In some communities with excellent instructional leadership, beginning reading failures have virtually disappeared. Schools in these communities identify nonreaders during the first week of school and give remedial help immediately. The teachers have acquired or built materials to supplement the basal readers, much of it self-directing, for use by individual pupils or partners. Instead of waiting turns in larger groups, teams of two or three pupils work together on lessons adjusted to reading levels, learning rates, and subskills needs.
The faster learners are not held back; they complete basal readers quickly and move to the reading of library books. In such classrooms the average reading achievement is far above national norms. But we still have too many schools in which the basal reading program of “twenty minutes in the reading circle, forty minutes in the workbook" is the sole diet offered.
The improvement of teaching materials and of teacher education will do much to eliminate the nonreader. At present, however, we are in a stalemate: publishers find teachers not ready for materials which differentiate instruction, and teachers complain of the lack of materials for the purpose. There has been recent improvement in both situations. Some schools of education have taken on laboratory approaches which start with practice tutoring and move to differentiated classroom teaching. Publishers are beginning to be more venturesome and are producing more materials which adapt to individualized instruction. We are more aware of the power of closely adjusted instruction and are attempting to produce in classrooms more of the conditions of effective learning found in the best reading clinics.

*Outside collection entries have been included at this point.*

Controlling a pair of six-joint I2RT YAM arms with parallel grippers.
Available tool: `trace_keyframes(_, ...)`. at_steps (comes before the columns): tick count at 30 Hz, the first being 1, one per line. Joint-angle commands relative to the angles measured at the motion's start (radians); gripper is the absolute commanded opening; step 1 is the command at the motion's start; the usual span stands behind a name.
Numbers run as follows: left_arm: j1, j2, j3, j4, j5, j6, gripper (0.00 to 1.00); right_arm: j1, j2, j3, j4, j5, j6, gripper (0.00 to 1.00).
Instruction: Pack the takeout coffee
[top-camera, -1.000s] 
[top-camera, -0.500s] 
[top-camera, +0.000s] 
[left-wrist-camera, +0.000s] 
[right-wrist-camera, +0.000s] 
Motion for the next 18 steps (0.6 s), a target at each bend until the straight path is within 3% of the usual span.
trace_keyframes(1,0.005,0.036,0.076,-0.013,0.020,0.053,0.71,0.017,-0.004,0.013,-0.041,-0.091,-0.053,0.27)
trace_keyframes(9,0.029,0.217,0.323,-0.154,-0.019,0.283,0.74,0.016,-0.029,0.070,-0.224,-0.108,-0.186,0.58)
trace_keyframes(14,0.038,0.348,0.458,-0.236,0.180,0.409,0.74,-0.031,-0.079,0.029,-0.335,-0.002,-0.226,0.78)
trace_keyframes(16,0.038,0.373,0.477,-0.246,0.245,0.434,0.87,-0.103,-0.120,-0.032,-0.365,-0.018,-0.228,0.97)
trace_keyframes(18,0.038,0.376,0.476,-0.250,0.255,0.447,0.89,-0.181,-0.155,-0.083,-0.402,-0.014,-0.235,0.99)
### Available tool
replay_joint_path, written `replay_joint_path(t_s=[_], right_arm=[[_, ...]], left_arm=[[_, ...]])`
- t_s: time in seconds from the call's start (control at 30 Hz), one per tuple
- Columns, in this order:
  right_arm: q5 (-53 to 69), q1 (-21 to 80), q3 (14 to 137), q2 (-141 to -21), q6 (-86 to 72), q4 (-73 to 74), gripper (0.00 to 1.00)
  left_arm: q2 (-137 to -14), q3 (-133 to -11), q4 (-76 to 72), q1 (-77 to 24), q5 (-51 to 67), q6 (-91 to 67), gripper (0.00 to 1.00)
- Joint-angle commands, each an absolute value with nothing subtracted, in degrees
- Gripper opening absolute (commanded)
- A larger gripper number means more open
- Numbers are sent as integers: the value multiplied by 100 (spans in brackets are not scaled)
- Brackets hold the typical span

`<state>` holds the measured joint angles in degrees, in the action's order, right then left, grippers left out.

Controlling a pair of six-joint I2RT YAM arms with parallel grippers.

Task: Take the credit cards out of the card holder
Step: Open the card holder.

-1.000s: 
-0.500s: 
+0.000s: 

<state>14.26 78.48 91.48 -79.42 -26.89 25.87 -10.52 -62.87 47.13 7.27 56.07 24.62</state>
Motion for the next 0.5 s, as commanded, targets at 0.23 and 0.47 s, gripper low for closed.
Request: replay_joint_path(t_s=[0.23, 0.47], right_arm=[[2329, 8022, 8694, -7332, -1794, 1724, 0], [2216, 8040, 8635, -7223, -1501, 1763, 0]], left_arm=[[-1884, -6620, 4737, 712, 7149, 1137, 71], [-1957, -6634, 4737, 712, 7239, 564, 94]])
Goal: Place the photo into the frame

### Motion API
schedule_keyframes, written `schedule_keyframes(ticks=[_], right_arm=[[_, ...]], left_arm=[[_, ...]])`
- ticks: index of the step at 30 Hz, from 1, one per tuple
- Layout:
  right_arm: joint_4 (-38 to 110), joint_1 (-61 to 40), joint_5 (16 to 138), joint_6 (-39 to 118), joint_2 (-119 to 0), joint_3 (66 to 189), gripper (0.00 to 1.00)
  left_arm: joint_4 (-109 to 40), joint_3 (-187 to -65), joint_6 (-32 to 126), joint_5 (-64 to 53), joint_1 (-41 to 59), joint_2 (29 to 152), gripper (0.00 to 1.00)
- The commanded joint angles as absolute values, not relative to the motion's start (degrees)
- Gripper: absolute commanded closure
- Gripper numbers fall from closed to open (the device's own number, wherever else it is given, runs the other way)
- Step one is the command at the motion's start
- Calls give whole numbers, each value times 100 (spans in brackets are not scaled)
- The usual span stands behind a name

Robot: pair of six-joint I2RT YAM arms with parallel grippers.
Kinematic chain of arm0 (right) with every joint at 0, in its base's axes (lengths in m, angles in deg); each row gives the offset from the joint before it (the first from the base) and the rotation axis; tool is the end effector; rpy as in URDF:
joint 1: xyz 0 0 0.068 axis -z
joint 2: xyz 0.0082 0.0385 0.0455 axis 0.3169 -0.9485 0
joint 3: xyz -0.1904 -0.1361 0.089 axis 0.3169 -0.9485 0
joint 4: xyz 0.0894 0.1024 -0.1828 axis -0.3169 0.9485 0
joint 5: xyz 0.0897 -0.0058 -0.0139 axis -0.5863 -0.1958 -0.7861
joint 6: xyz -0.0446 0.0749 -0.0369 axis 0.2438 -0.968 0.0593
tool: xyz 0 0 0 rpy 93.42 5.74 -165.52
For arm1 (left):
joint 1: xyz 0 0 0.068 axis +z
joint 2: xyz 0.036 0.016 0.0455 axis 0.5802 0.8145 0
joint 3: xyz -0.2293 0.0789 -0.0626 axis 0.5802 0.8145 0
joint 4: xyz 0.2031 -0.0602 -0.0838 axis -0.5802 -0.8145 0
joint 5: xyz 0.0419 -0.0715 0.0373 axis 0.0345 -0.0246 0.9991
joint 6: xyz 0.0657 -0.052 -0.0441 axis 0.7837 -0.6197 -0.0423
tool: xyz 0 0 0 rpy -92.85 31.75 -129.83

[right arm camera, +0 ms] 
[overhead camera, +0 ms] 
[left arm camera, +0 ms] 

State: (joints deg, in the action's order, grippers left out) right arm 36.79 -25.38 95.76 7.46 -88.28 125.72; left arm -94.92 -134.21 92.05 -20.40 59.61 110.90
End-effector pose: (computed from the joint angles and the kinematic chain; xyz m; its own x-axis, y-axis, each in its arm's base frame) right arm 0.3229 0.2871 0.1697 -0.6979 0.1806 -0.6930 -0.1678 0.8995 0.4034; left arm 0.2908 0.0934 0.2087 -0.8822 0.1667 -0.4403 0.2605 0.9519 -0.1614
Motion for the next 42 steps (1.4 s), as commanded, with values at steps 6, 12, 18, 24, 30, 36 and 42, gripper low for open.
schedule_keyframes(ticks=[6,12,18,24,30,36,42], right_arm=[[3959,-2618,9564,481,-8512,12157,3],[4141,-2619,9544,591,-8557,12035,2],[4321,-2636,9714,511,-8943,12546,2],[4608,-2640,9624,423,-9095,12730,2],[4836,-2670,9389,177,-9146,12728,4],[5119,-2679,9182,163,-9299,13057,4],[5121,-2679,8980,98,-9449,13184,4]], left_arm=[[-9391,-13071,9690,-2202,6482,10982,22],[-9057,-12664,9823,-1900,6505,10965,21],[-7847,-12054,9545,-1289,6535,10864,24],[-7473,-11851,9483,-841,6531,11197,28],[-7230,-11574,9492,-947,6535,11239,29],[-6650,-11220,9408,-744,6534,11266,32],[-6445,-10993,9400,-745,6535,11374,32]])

The brightest hope for rapid spread of improved practices is the coming national study of first-grade reading instruction sponsored by the United States Office of Education. This will start in September, 1964, with nearly thirty research centers directing a variety of reading programs among twenty thousand pupils. Each center will compare two or more approaches to beginning reading, with the data being combined for analysis. The study will include basal readers, phonics systems, the British program with its new letters, the programs of the linguistics specialists, and most of the current programs now competing for the beginning reading market. The various elements in each will be weighed for effectiveness with different types of pupils. Apart from the information gained about the characteristics of effective programs, the study will stimulate other communities to improve and evaluate their instruction. Certainly the best programs will raise reading achievements and eliminate reading failures, setting new standards for beginning reading in American classrooms.